*Problem requirements:*
Without the pictures, copy all of the data exactly.

== Data to process

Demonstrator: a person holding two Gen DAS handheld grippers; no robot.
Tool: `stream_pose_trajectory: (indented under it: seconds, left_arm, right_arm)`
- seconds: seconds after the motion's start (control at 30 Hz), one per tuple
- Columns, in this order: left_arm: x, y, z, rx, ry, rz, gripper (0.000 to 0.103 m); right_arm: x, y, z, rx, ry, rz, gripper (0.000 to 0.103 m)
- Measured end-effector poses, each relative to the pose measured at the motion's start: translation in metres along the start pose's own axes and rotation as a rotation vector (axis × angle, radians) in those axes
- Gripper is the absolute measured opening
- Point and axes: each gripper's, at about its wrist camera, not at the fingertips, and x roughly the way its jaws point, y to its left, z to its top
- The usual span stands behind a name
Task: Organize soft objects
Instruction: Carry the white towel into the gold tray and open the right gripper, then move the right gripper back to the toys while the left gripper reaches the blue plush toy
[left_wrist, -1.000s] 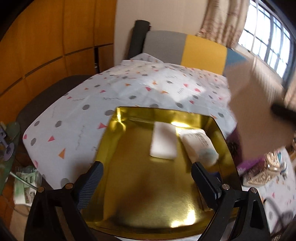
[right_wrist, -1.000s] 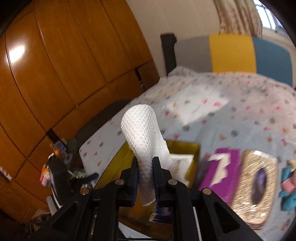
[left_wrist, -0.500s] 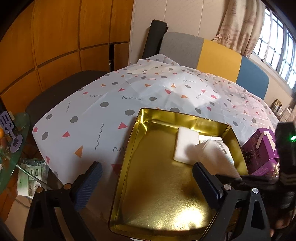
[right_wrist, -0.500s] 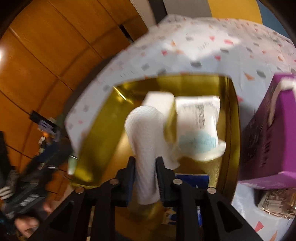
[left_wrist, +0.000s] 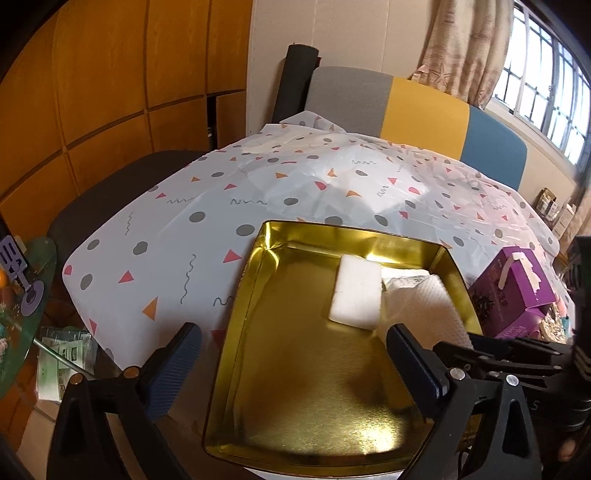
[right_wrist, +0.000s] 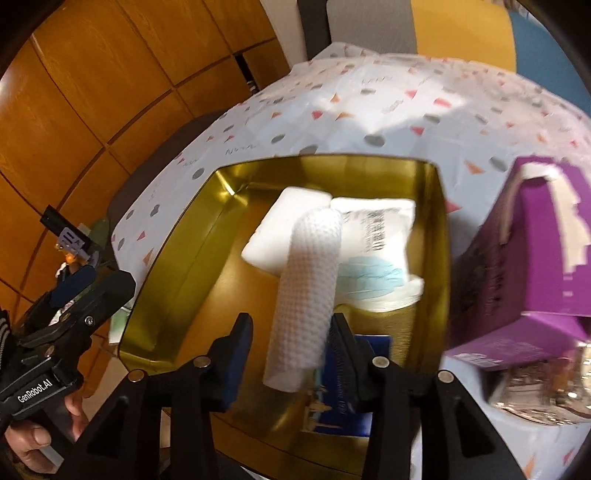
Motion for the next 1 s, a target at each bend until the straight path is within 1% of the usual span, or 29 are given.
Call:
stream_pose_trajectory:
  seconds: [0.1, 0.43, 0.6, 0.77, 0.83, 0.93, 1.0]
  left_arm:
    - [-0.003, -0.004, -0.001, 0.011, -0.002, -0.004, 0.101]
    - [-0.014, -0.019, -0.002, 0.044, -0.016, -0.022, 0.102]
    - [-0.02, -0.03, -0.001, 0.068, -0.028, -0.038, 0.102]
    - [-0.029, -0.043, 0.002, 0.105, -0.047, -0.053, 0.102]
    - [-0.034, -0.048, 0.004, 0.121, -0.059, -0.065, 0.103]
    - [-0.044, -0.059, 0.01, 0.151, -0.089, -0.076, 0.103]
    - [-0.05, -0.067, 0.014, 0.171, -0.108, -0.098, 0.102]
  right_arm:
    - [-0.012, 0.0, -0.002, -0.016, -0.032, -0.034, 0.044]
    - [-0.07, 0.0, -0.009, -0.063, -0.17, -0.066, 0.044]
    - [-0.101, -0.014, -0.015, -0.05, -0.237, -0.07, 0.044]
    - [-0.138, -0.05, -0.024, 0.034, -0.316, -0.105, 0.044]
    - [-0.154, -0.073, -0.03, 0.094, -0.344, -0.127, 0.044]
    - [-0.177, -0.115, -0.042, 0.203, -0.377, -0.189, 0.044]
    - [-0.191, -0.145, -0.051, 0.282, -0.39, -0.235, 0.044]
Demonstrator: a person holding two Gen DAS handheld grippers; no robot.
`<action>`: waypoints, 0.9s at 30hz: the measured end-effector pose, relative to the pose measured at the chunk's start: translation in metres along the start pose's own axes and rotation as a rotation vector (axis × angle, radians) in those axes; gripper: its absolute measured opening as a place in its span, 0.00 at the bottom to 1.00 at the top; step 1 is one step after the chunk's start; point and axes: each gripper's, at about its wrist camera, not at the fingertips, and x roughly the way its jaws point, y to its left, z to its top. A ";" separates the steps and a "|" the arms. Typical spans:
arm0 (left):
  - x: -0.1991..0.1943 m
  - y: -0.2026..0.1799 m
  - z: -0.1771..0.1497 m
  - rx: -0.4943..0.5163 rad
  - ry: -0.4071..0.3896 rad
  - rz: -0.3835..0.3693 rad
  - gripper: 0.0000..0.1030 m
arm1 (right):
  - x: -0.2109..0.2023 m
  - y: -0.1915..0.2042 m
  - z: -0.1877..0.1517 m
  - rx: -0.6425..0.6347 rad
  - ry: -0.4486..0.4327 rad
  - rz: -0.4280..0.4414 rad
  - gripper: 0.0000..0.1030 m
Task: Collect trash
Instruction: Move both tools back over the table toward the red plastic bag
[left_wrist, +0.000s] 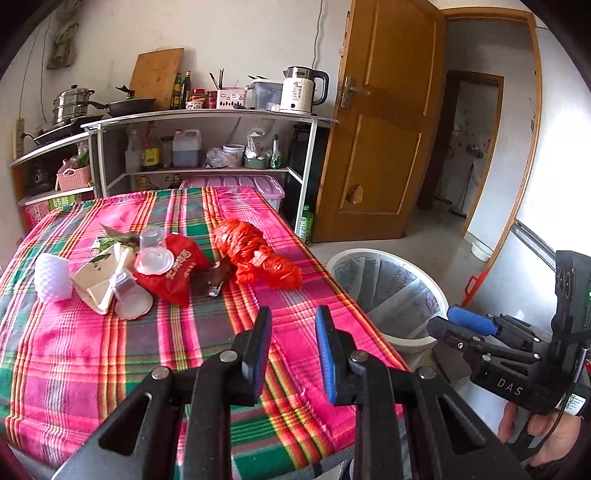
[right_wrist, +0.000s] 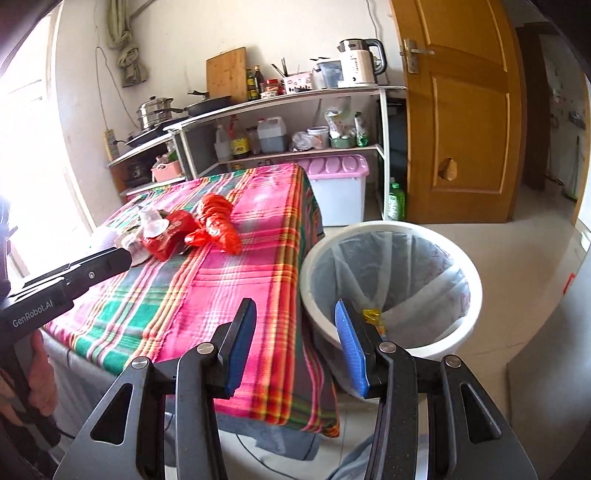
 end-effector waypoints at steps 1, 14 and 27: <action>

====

*Response to the task:*
Demonstrator: a person holding two Gen DAS handheld grippers; no robot.
Tool: `stream_pose_trajectory: (indented under it: seconds, left_arm, right_arm)`
- seconds: seconds after the motion's start (control at 30 Hz), one per tuple
- Columns, in this order: left_arm: x, y, z, rx, ry, rz, gripper (0.000 to 0.103 m); right_arm: x, y, z, rx, ry, rz, gripper (0.000 to 0.103 m)
- Measured end-effector poses, each relative to the pose measured at the motion's start: translation in metres along the start pose's own axes and rotation as a rotation vector (axis × angle, radians) in those axes
- Gripper is the absolute measured opening
- Point and axes: each gripper's, at about its wrist camera, not at the fingertips, and x roughly the way its jaws point, y to its left, z to its top
- The usual span stands behind a name
Task: Organize soft objects
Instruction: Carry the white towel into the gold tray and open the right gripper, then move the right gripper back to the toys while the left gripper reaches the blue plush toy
[left_wrist, -1.000s] 
[right_wrist, -1.000s] 
[left_wrist, -0.500s] 
[right_wrist, -0.500s] 
[left_wrist, +0.000s] 
[right_wrist, +0.000s] 
Motion for the next 1 s, a target at each bend until the straight path is within 1% of the usual span, or 29 are given.
Call:
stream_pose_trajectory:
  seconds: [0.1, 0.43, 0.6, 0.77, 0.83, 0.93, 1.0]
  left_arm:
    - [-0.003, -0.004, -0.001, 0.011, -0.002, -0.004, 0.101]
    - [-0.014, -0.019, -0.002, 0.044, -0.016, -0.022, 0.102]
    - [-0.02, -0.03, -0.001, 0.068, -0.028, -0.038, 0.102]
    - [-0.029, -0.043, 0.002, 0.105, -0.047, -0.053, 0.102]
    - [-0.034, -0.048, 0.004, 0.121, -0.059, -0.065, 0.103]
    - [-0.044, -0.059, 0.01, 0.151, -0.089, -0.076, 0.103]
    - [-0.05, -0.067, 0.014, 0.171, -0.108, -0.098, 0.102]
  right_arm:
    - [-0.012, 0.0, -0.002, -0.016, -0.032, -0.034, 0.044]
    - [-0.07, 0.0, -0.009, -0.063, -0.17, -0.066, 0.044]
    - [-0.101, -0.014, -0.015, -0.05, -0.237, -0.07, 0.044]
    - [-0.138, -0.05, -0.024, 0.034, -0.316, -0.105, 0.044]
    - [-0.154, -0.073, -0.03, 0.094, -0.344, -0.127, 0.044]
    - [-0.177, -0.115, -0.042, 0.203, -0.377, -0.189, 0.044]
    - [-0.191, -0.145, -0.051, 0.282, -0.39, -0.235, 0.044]
Demonstrator: a person holding two Gen DAS handheld grippers; no robot.
`<action>`: waypoints, 0.9s at 30hz: the measured end-effector pose, relative to the pose measured at the chunk's start: translation in metres along the start pose's own axes and rotation as a rotation vector (axis × angle, radians) in those axes; gripper: its absolute measured opening as a place in its span, 0.00 at the bottom to 1.00 at the top; step 1 is one step after the chunk's start; point and axes: each gripper's, at about its wrist camera, not at the fingertips, and x roughly the way its jaws point, y to its left, z to its top. A ";" separates the steps and a "|" the arms. Typical spans:
arm0 (left):
  - x: -0.1991..0.1943 m
  - y: -0.2026..0.1799 m
  - z: -0.1771..0.1497 m
  - rx: -0.4943..0.5163 rad
  - ry: -0.4071..0.3896 rad
  - rz: -0.3835..0.3693 rad
  - gripper: 0.0000..0.1030 m
arm1 (right):
  - x: -0.2109..0.2023 m
  - y: -0.1915..0.2042 m
  - z: -0.1877..0.1517 m
  - rx: -0.6425..0.6347 rad
  - ry: -0.4486..0.4327 rad
  - rz: -0.4280..0.4414 rad
  - gripper: 0.0000..0.1030 m
Task: Collect trash
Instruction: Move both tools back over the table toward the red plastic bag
[left_wrist, +0.000s] 
[right_wrist, +0.000s] 
 end-effector waypoints at steps 1, 14 and 27: <action>

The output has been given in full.